Immunohistochemical experiments on teased nerves and cultured Schwann cells. A–C,E, G, I, Teased nerves from 4-week-old rats labeled by antibodies as indicated. The nerve shown in B is the distal stump of a nerve that was transected 3 d before immunolabeling. Note that labeling is more intense and widespread in B than in A. In myelinated fibers, immunolabeling is generally most intense in nuclear regions (examples indicated with double arrowheads) but is also seen in the outer cytoplasmic collar; this can be seen most clearly in E, G, and I. Examples of unmyelinated fibers are indicated with single arrowheads. D, F,H, J, Cultured Schwann cells made from 7-d-old rats. In all cases speckled immunolabeling was seen in the cell body region and in cellular processes. Scale bars (A,D), 20 μm.

Fig. 8.

In the presence of autocrine signals, laminin promotes long-term survival.
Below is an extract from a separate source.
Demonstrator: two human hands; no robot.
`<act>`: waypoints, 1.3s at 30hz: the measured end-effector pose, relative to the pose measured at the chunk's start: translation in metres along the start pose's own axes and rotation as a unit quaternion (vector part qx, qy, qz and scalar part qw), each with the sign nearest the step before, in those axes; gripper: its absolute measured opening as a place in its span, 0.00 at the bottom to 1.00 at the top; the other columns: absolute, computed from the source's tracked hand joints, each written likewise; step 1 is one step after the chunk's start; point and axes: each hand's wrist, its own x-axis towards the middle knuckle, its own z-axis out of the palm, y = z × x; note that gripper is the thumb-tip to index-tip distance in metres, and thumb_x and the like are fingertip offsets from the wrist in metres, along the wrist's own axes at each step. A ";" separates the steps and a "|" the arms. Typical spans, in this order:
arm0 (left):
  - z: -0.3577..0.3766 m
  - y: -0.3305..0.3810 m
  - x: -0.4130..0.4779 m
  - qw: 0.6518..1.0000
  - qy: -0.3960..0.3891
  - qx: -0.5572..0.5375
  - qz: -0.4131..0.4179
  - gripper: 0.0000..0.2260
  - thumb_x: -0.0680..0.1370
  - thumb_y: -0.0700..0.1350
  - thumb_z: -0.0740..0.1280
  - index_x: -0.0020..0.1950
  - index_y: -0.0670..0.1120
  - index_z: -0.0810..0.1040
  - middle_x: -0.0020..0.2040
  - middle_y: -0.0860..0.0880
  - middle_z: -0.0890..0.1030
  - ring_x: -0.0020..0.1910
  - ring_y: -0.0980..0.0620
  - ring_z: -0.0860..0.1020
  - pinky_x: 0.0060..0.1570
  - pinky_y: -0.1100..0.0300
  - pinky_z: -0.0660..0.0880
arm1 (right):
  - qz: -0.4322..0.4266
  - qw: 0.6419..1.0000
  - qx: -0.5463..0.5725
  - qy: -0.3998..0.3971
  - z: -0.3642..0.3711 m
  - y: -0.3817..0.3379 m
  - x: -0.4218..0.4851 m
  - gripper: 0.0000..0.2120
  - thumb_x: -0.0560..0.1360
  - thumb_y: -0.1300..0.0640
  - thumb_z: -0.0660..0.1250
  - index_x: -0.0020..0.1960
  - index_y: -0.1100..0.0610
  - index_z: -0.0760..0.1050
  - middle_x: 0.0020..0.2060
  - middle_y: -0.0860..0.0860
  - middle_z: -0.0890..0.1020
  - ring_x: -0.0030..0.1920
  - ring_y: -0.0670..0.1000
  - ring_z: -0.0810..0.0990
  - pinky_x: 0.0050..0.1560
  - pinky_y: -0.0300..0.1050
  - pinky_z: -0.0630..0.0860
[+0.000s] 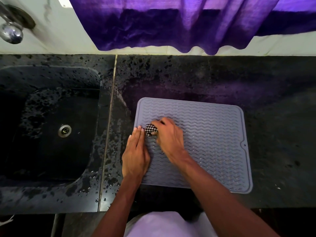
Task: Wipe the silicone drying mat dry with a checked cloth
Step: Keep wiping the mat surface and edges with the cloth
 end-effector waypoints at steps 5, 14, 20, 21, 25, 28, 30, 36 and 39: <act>0.003 -0.003 0.000 1.000 0.013 0.000 0.011 0.24 0.80 0.40 0.54 0.76 0.38 0.70 0.77 0.45 0.70 0.78 0.49 0.66 0.76 0.51 0.64 | 0.063 0.997 -0.016 0.037 -0.024 0.048 -0.027 0.24 0.68 0.66 0.73 0.61 0.50 0.78 0.52 0.50 0.81 0.54 0.53 0.78 0.48 0.51 0.80; 0.003 0.000 -0.002 1.000 0.014 0.000 0.005 0.24 0.81 0.42 0.53 0.76 0.38 0.70 0.77 0.45 0.71 0.77 0.49 0.67 0.75 0.49 0.66 | 0.245 0.966 -0.067 0.046 -0.083 0.166 -0.079 0.23 0.69 0.63 0.72 0.61 0.47 0.78 0.54 0.50 0.80 0.53 0.57 0.78 0.48 0.54 0.78; 0.003 0.003 -0.002 1.000 0.021 0.018 0.011 0.23 0.81 0.41 0.53 0.75 0.36 0.71 0.75 0.42 0.72 0.76 0.46 0.69 0.73 0.45 0.70 | 0.273 0.955 -0.100 0.062 -0.106 0.169 -0.082 0.21 0.66 0.65 0.70 0.57 0.51 0.79 0.47 0.56 0.80 0.48 0.63 0.78 0.42 0.53 0.76; 0.003 0.004 -0.002 0.999 0.021 0.021 0.012 0.23 0.81 0.41 0.52 0.75 0.36 0.71 0.75 0.42 0.72 0.76 0.45 0.69 0.72 0.45 0.70 | 0.250 0.963 -0.080 0.070 -0.103 0.159 -0.077 0.20 0.67 0.65 0.70 0.57 0.51 0.79 0.47 0.55 0.80 0.48 0.61 0.78 0.44 0.52 0.76; 0.003 0.003 -0.002 1.000 0.015 0.022 0.012 0.23 0.82 0.41 0.53 0.75 0.36 0.70 0.76 0.42 0.71 0.76 0.46 0.68 0.74 0.45 0.69 | 0.123 0.990 0.011 0.072 -0.069 0.099 -0.045 0.18 0.70 0.62 0.72 0.59 0.49 0.79 0.51 0.48 0.82 0.50 0.49 0.78 0.52 0.41 0.73; 0.003 0.001 -0.002 0.999 0.015 0.024 0.017 0.23 0.82 0.41 0.53 0.76 0.36 0.70 0.77 0.43 0.70 0.77 0.47 0.67 0.76 0.48 0.65 | 0.067 0.997 0.020 0.034 -0.038 0.058 -0.029 0.18 0.71 0.62 0.71 0.60 0.50 0.79 0.52 0.48 0.81 0.53 0.50 0.77 0.52 0.42 0.76; 0.003 0.001 -0.002 1.000 0.018 0.016 0.015 0.23 0.82 0.42 0.52 0.76 0.36 0.70 0.77 0.43 0.71 0.77 0.47 0.67 0.79 0.50 0.59 | 0.064 0.998 0.001 0.011 -0.031 0.055 -0.028 0.19 0.71 0.61 0.70 0.61 0.51 0.78 0.52 0.48 0.80 0.55 0.52 0.77 0.51 0.50 0.79; 0.003 0.003 -0.002 1.000 0.021 -0.001 0.006 0.24 0.82 0.43 0.52 0.76 0.37 0.70 0.77 0.44 0.70 0.78 0.49 0.66 0.80 0.52 0.56 | 0.111 0.992 -0.054 0.023 -0.058 0.120 -0.050 0.20 0.70 0.61 0.72 0.60 0.47 0.78 0.52 0.48 0.81 0.52 0.53 0.79 0.47 0.48 0.78; 0.003 0.002 -0.002 1.000 0.023 0.001 0.008 0.23 0.82 0.43 0.52 0.76 0.37 0.71 0.77 0.44 0.70 0.78 0.48 0.66 0.79 0.50 0.58 | 0.172 0.982 -0.076 0.023 -0.083 0.159 -0.069 0.21 0.69 0.61 0.71 0.59 0.46 0.78 0.53 0.48 0.81 0.52 0.56 0.80 0.48 0.51 0.78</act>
A, In sparse cultures, Schwann cells die on laminin substrate. Laminin substrate, 125 cells per coverslip. B, Laminin promotes longer-term survival in the minimal mixture of IGF-2, NT-3, and PDGF-BB and supports full survival for at least 6 d in the presence of conditioned medium (CM; dilution, 1:10). Laminin substrate, 125 cells per coverslip.

Fig. 9.

The emergence of an autocrine survival circuit coincides with the generation of Schwann cells from precursors.A, Essentially all E14 precursors die irrespective of plating density, whereas the survival of immature Schwann cells from E18 nerves is density-dependent. Identical results were obtained on laminin or PORN substrates in experiments with precursors. E18 Schwann cells die more slowly on laminin than on PORN. Therefore, at the 2 d time points shown here, more cells are still alive at each density point on laminin compared with PORN substrates. One day assay for E14 precursors, 2 d assay for E18 Schwann cells. B, E14 Schwann cell precursors cannot be rescued by Schwann cell conditioned medium or by IGF-2, NT-3, and PDGF-BB. β-Neuregulin, an established precursor survival factor, is included as a positive control.DM, Simple defined medium; CM, Schwann cell conditioned medium at a dilution of 1:10. IGF-2, NT-3, and PDGF-BB were at the minimal concentrations, and β-neuregulin-1 was at 2 ng/ml. PORN substrate, 1 d assay. Identical results were obtained when the experiments shown in B were performed in supplemented defined medium and when the experiments were performed on laminin substrate (data not shown).

Fig. 10.

From paracrine signals to autocrine loops: the proposed changes in survival regulation during Schwann cell development. The survival of E14 Schwann cell precursors is regulated in a paracrine manner by axon-derived β-neuregulin-1. During development, Schwann cells establish autocrine circuits, which, in neonatal nerves, act in parallel with the axonal signal. During Schwann cell maturation the autocrine signal becomes sufficient to prevent Schwann cell death in the absence of axons. The factors IGF, NT-3, and PDGF-BB have been shown to be major components of this autocrine signal in Schwann cells from 7-d-old nerves. In vivoexperiments indicate that at this date loss of axonal contact after nerve transection no longer triggers significant Schwann cell death (Z. Dong, R. Mirsky, and K. R. Jessen, unpublished observations).A, Axons; P, Schwann cell precursors;S, Schwann cells.